Theoretisch sollte die Entscheidung, das Geld zu reinvestieren, anstatt es auszugeben, dazu führen, dass sich das Vermögen dieser Person schneller erhöht und sie hoffentlich einen schönen Topf hat, aus dem sie später schöpfen kann, entweder um das bestehende Einkommen aufzubessern oder es zu ersetzen.
Aber wie groß müsste der Pot letztendlich sein, um 2.000 £ pro Monat anzustreben?
Nun, es hängt alles davon ab, was sie besitzen.
Eine günstige Lösung
Eine Möglichkeit, ein zweites Einkommen zu generieren, wäre die Investition in günstige Index- oder Exchange Traded Funds. Wie es sich anhört, verfolgen diese einen bestimmten Index – wie zum Beispiel den FTSE 100 – anstatt zu versuchen, es zu übertreffen (oder „den Markt zu schlagen“).
Aber dieser Fonds würde nicht nur die Marktrendite nachbilden, sondern sich auch auszahlen Dividenden. Derzeit liegt die aktuelle Rendite bei rund 3,1 %.
Nun würde eine Rendite dieser Höhe bedeuten, dass unser Investor über einen Pot von 775.000 £ verfügen müsste, um die zuvor erwähnten 2.000 £ pro Monat anzustreben. Huch!
Es gibt jedoch eine Möglichkeit, diesen Betrag zu senken, wenn auch mit einem größeren Risiko.
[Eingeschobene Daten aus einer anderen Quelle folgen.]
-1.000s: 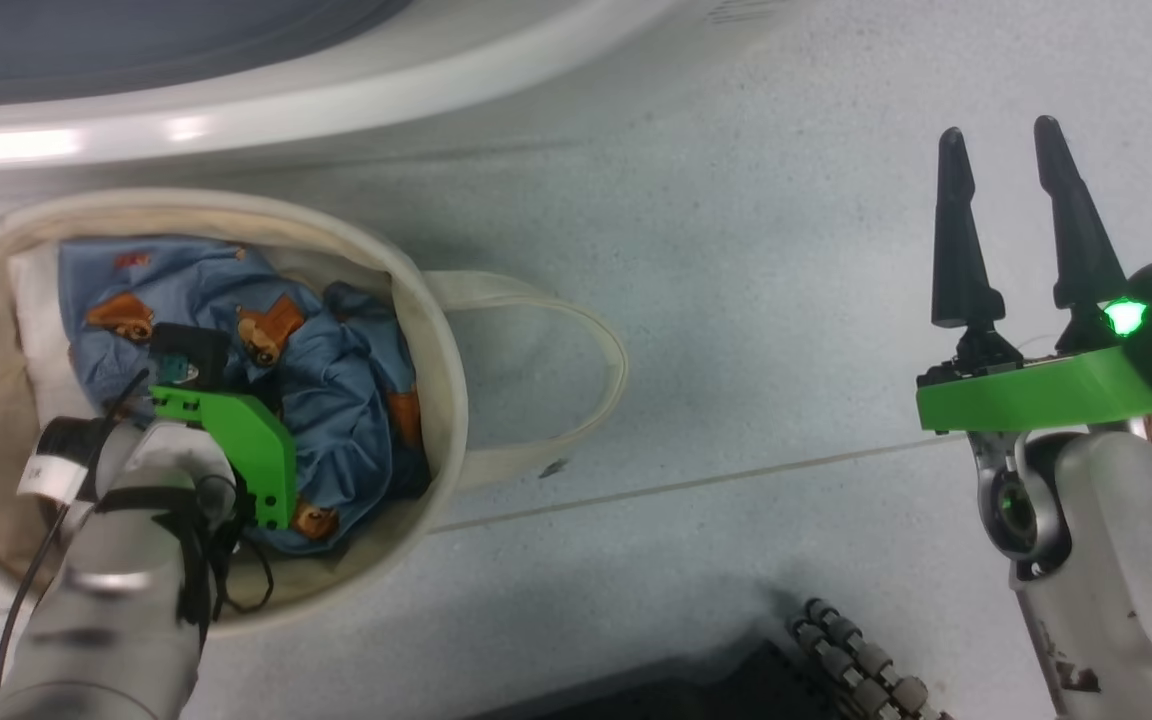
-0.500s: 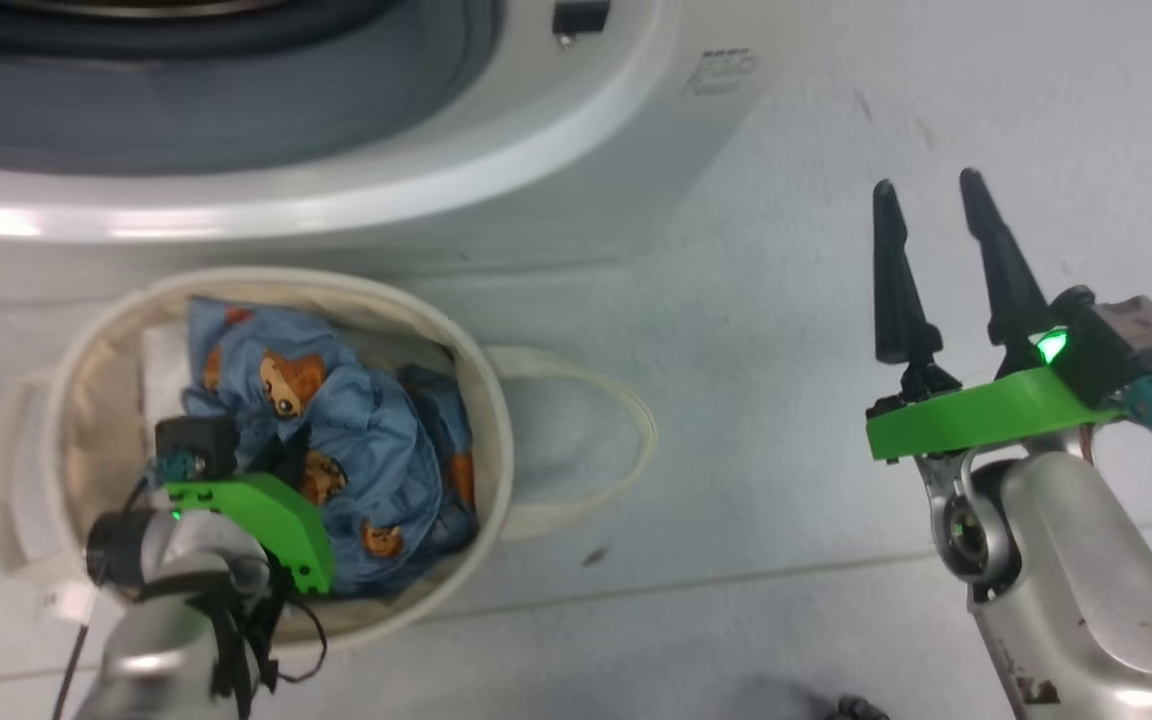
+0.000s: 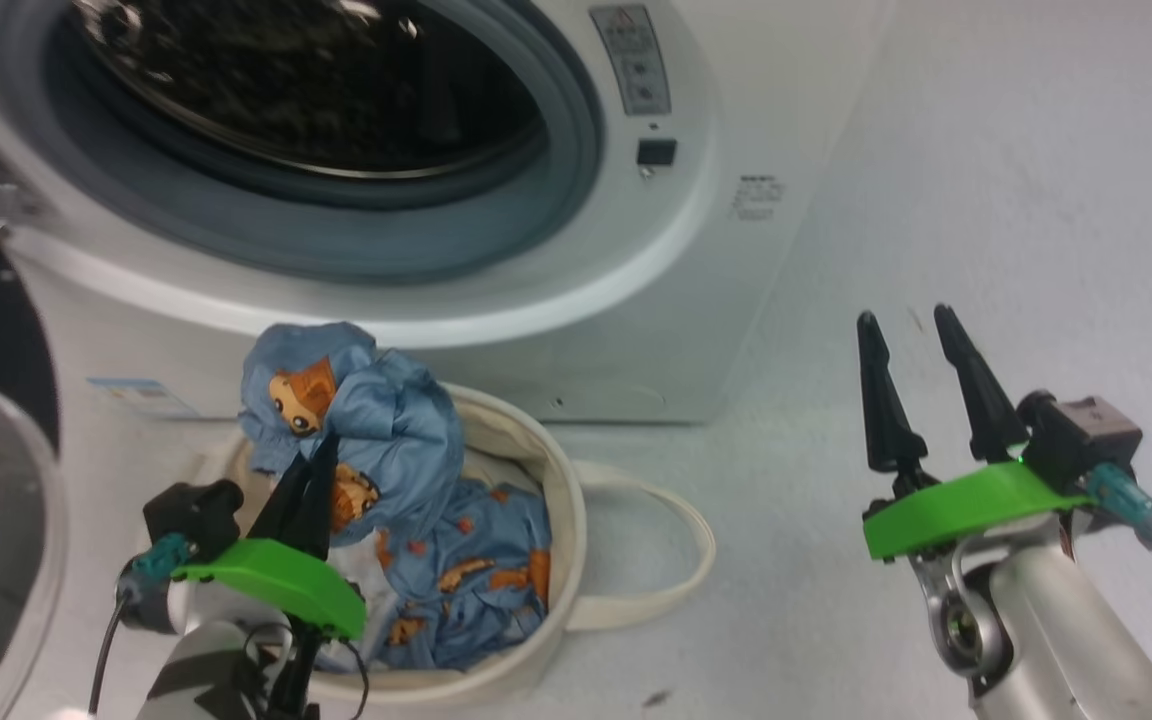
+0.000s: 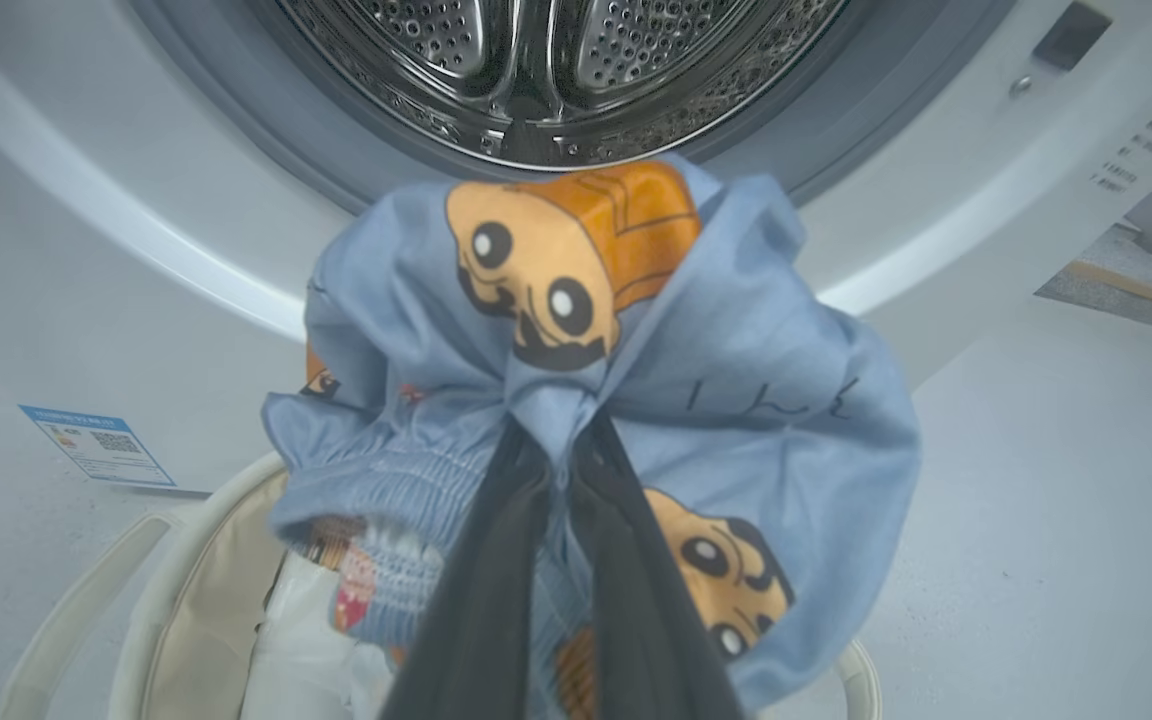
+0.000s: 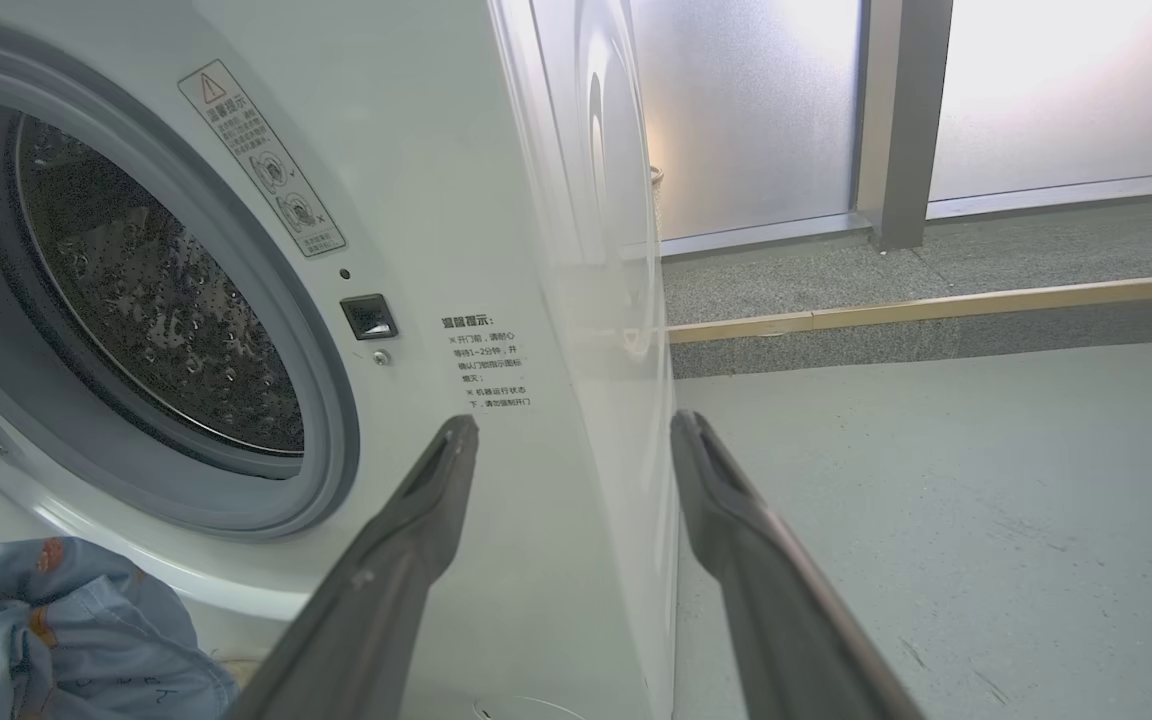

Durch den Besitz einzelner Unternehmensaktien bietet sich ein höheres passives Einkommen.
Monsterdividenden
Ein Beispiel ist Beteiligungen der Phoenix-Gruppe (LSE: PHNX).
Die Aktien des Spar- und Altersvorsorgespezialisten sind im Jahr 2025 bereits um 30 % gestiegen. Der Markt lieferte nicht nur eine Reihe von Halbjahreszahlen, die die Erwartungen übertrafen, sondern war auch beeindruckt von der Verpflichtung des 6,7-Milliarden-Pfund-Oberers zum Schuldenabbau.
Da die Rendite sinkt, wenn der Aktienkurs einer Aktie steigt, sollte man davon ausgehen, dass die Rendite von Phoenix ziemlich niedrig ausfällt, oder? Denken Sie noch einmal darüber nach.
Während ich tippe, sehen wir eine prognostizierte Dividendenrendite von 8,3 % – über 150 % mehr als der Tracker-Fonds. Phoenix hat in den letzten Jahren auch eine beachtliche Erfolgsbilanz bei der Ausweitung seiner Gesamtverbreitung vorzuweisen.
Wenn meine Berechnungen korrekt sind, würde dies bedeuten, dass ein Anleger etwa 290.000 £ in seinem ISA benötigen würde, um diese 2.000 £ pro Monat anzustreben.
Das ist immer noch ein riesiger Pot, den es zu ergattern gilt. Aber definitiv nicht so herausfordernd wie 775.000 £.
Zu viel Risiko für mich
Dennoch glaube ich nicht, dass Phoenix die einzige Dividendenaktie ist, die es wert ist, in Betracht gezogen zu werden. Tatsächlich ist es gefährlich, sich auf ein einzelnes Unternehmen zu verlassen, unabhängig von dessen Ertrag. Der Handel könnte zurückgehen, was das Management dazu zwingt, Bargeld zu sparen, indem es die Dividende kürzt oder ganz streicht. Das würde beim Markt nicht gut ankommen.
Für Phoenix ist es besorgniserregend, dass die Erträge kaum die Dividende für 2025 decken. Das ist nicht ideal, wenn die Mittelzuflüsse zurückgehen. Eine stärkere Regulierung könnte sich auch auf die Gewinne auswirken.
Meine bevorzugte Strategie
Deshalb kann sich der Aufbau eines diversifizierten Aktienportfolios lohnen. Dadurch wird das Risiko nicht vollständig beseitigt.
Es ist jedoch sinnvoll, das Geld zu verteilen, für den Fall, dass sich einige Beteiligungen nicht gut entwickeln. Es sollte auch bedeuten, dass die passive Einkommensquelle eines Anlegers nicht vollständig ausgelöscht wird.
Dies wäre unabhängig davon der Fall, wie viel Geld sie in ihrem ISA angesammelt hätten.